THE 2018 CGS/PROQUEST MATH, PHYSICAL SCIENCES, AND ENGINEERING AWARD WINNER:
Mohamed S. Ibrahim, Duke University
Optimization of Trustworthy Biomolecular Quantitative Analysis Using Cyber-Physical Microfluidic Platforms
Lab-on-a-chip systems (LoCs), often referred to as microfluidic biochips, are revolutionizing many biochemical analysis procedures such as clinical diagnostics and DNA sequencing. Biochips offer the advantages of miniaturization, simple instrumentation, dynamic reconfigurability, and ease of integration with other technologies. The rapid evolution of biochip technologies opens up opportunities for new biological or chemical science that can be directly facilitated by microfluidics control.
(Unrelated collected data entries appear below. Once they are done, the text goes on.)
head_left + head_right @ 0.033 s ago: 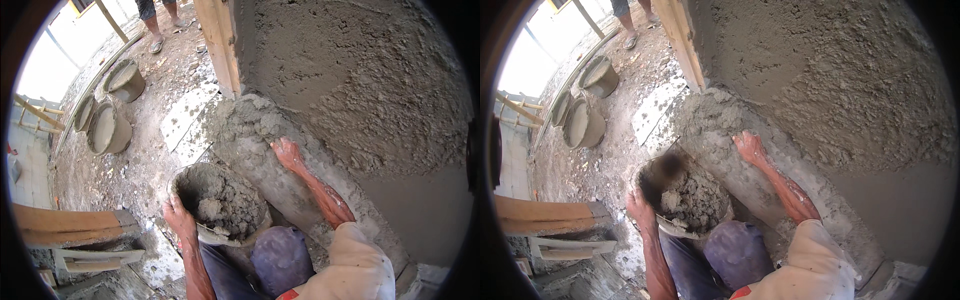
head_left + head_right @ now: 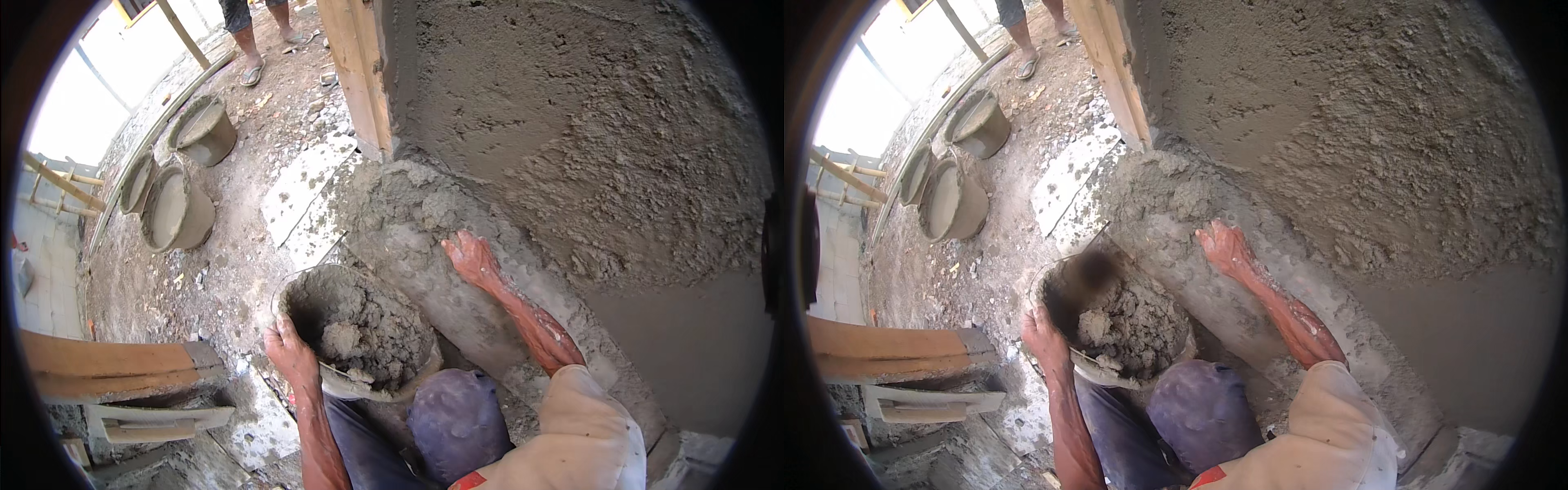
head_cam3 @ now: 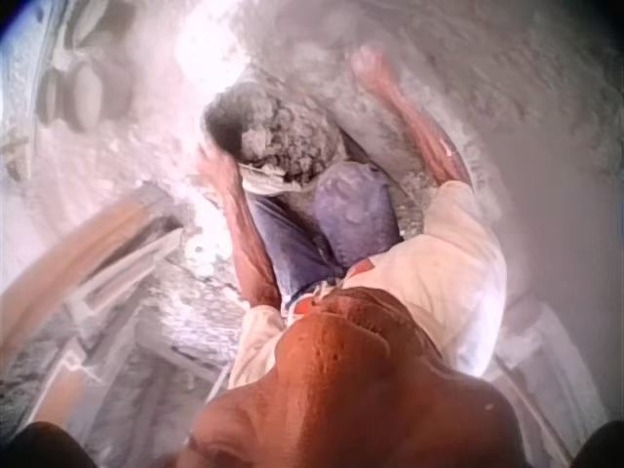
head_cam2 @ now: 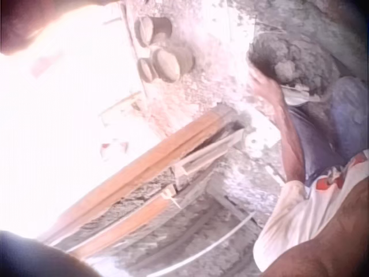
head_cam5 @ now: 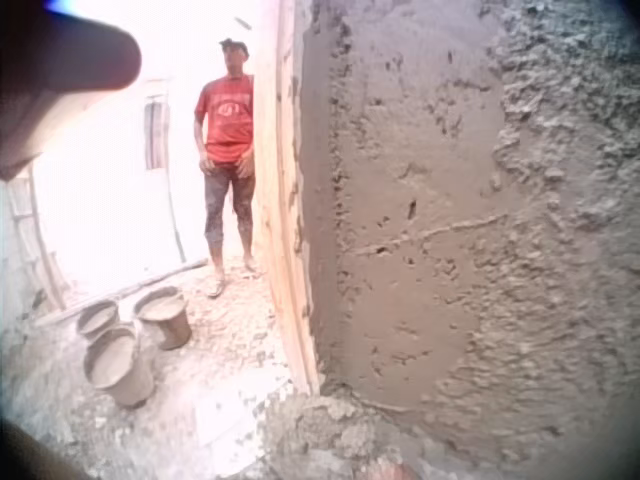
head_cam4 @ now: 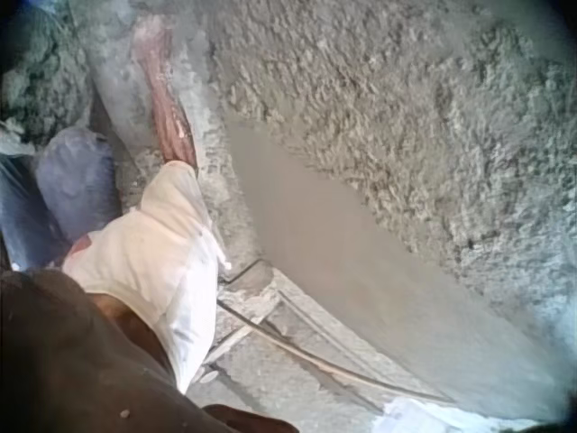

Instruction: The person applies wet plaster to a concrete wall using a trowel. They scoop the mixture from a bucket, spread it onto the wall surface, and smooth it down by hand and with the tool.

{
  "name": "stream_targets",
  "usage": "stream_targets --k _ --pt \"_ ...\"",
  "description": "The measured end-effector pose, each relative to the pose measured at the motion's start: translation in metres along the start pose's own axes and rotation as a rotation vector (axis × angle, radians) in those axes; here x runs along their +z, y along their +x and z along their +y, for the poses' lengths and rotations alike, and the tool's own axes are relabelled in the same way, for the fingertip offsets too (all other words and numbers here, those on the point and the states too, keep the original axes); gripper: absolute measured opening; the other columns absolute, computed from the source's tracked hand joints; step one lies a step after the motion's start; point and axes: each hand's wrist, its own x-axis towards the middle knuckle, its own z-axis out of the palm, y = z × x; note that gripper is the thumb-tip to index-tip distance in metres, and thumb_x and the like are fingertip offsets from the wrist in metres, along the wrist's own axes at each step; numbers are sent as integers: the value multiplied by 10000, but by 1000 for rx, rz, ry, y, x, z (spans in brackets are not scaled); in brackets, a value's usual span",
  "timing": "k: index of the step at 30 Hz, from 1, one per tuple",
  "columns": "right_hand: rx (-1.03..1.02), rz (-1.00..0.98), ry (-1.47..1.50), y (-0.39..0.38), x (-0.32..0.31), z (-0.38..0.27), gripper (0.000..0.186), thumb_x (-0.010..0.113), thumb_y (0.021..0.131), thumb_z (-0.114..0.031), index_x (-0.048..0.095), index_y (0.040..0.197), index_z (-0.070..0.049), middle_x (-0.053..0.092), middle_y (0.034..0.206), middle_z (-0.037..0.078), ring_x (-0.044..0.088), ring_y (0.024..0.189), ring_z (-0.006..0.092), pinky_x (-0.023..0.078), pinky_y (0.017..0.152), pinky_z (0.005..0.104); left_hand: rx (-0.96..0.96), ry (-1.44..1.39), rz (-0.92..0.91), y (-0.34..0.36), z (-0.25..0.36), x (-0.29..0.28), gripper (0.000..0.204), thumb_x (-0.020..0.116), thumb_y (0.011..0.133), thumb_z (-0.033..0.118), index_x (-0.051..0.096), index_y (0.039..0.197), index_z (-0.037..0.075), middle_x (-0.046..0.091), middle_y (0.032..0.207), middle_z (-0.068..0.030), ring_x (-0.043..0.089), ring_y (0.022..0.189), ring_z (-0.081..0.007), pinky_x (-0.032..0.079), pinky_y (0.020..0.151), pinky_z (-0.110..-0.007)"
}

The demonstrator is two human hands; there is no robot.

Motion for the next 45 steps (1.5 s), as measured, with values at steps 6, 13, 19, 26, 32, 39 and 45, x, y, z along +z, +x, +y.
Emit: stream_targets --k 6,13,19,26,32,39,45 --pt "-532 165 -137 -80 16 1 430 627 1032 -370 631 1059 59 659 823 222 707 680 393 597 642 476 -51 -116 -9 -4 4 0 257 528 1104 189 596 924 18 512 803 48 414 732 -68 367 628 -290" --pt "-64 -418 974 38 86 -43 324 629 1016 -341 606 948 -25 590 652 75 648 514 208 513 417 394 -145 -225 39 -3 -14 -41 230 555 1095 193 620 925 53 517 809 74 400 704 -46 335 607 -262" --pt "183 -330 1115 126 155 -90 263 620 1012 -324 546 913 -91 498 643 -12 517 443 146 414 342 373 -133 -283 -7 -5 -12 -21 233 537 1114 195 658 995 36 534 813 70 426 715 -41 351 614 -250" --pt "334 -166 1644 126 137 -60 254 625 1026 -371 545 945 -144 479 671 -28 451 454 112 409 384 323 -110 -125 -37 -6 -10 -24 254 537 1116 194 588 905 61 507 796 74 402 703 -35 334 600 -244" --pt "296 -145 2086 34 131 -19 271 612 1033 -402 537 964 -151 471 679 -30 424 442 93 396 378 306 -75 -198 4 -8 -3 -22 271 543 1117 205 560 875 84 488 789 78 393 701 -33 329 600 -243" --pt "287 -910 2125 51 113 -29 310 529 1100 -336 579 947 -71 468 641 -43 412 408 44 366 338 231 -149 -204 -14 -7 -10 -25 273 546 1117 209 555 873 87 505 808 73 400 713 -33 339 614 -236" --pt "323 -495 2018 41 108 16 276 600 1062 -354 557 976 -96 484 671 -51 421 452 34 366 368 230 -112 -188 -26 -3 -19 -36 266 539 1119 204 575 897 63 518 827 60 436 744 -46 378 647 -253"
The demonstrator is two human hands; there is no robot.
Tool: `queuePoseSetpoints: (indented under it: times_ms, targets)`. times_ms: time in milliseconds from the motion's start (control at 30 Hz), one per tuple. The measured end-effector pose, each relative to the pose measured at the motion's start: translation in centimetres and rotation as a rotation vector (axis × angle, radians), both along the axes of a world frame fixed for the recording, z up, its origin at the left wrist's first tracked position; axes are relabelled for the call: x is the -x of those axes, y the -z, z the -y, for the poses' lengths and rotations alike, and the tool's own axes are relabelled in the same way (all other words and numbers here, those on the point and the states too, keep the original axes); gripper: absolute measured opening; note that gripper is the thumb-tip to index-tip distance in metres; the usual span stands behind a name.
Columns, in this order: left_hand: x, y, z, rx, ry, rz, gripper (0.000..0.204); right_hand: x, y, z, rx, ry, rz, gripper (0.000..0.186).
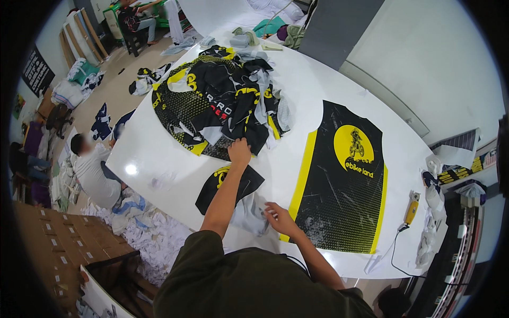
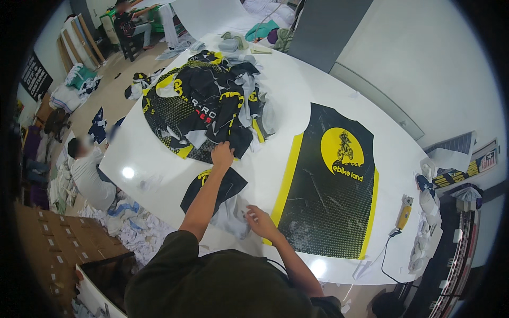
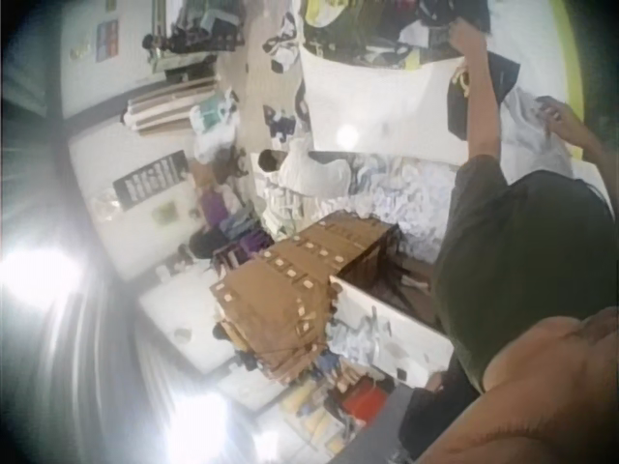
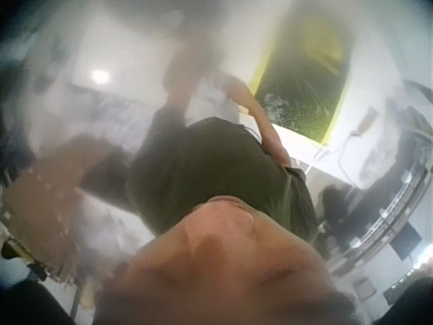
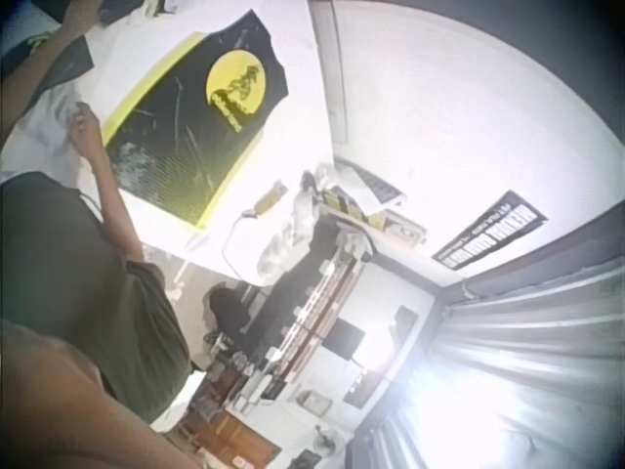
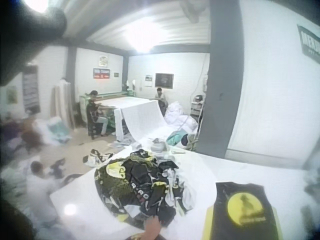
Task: The person uses a yellow electric rotary cutter to cut black fabric pieces with yellow 'ebike land' text on a white table. They align the fabric, cut along the edges, and remove the excess material. The person also handles a black and yellow patterned jersey, placing it on the table and moving it aside.
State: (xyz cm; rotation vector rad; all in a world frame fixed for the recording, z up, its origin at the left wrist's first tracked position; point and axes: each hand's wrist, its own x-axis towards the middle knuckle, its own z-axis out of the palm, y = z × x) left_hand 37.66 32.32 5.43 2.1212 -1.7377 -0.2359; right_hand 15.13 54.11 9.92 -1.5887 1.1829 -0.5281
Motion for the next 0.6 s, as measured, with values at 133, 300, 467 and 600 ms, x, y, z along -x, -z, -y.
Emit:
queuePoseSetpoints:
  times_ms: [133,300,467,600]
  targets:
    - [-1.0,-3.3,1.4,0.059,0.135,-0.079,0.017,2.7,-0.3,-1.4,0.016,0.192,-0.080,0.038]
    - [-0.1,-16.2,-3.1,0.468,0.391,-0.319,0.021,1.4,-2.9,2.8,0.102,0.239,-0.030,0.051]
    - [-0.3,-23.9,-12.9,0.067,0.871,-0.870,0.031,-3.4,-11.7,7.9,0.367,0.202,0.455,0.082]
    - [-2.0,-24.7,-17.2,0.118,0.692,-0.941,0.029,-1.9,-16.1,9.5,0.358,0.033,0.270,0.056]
For example, automated LoCs have been commercialized to enable automated syndromic testing that can be performed at the patient’s bedside.
Despite advances in research, the adoption of biochips in molecular biology has been slow. Recent studies suggest that state-of-the-art design techniques of microfluidics have two major drawbacks: (1) current LoCs were only optimized as auxiliary components and are only suitable for sample-limited analyses; therefore, they cannot cope with the requirements of contemporary molecular biology applications; (2) the integrity of these automated LoCs and their biochemical operations is still an open question, since no protection schemes were developed against adversarial contamination or result-manipulation attacks.
To address these challenges, this thesis presents a new design flow that is based on the realistic modeling of contemporary molecular biology protocols. It also presents a microfluidic security solution that provides a high level of confidence in the integrity of such protocols. The results presented in this thesis opens up new research directions by bridging the gap between microfluidic systems and molecular biology protocols, and enabling a new level of synergy between molecular biology, computing, and electrical engineering.
THE 2018 CGS/PROQUEST SOCIAL SCIENCES AWARD WINNER:
Eiko Strader, University of Massachusetts, Amherst
Immigration and Within-Group Wage Inequality: How Queuing, Competition, and Care Outsourcing Exacerbate and Erode Earnings Inequalities
The rhetoric against immigration in the United States focuses on the economic threat to low-educated native-born men using a singular labor market competition lens. In contrast to this trend, this dissertation builds on a large body of previous work on job queuing and ethnic competition, as well as insights gained from the studies on female labor force participation and the outsourcing of care work to migrant domestic workers. By exploring regional differences in the wage effects of immigration across 100 metropolitan areas between 1980 and 2007, I argue that immigration is a dynamic localized source of wage inequality and equality.
By taking an intersectional approach, I conclude that the wage effects of immigration are the result of gendered, raced and classed queuing processes, as well as changes in household production decisions. Findings presented in this dissertation advance empirical and theoretical debates about the linkage between immigration and within-country wage inequality. The policy implications of this dissertation are twofold. First, the binary treatment of native-born workers against immigrants is misguided because immigration intersects with other sources of inequality. Secondly, the continued reliance on the market-based care, as opposed to publicly provided care, increases the labor market vulnerability of some native-born workers.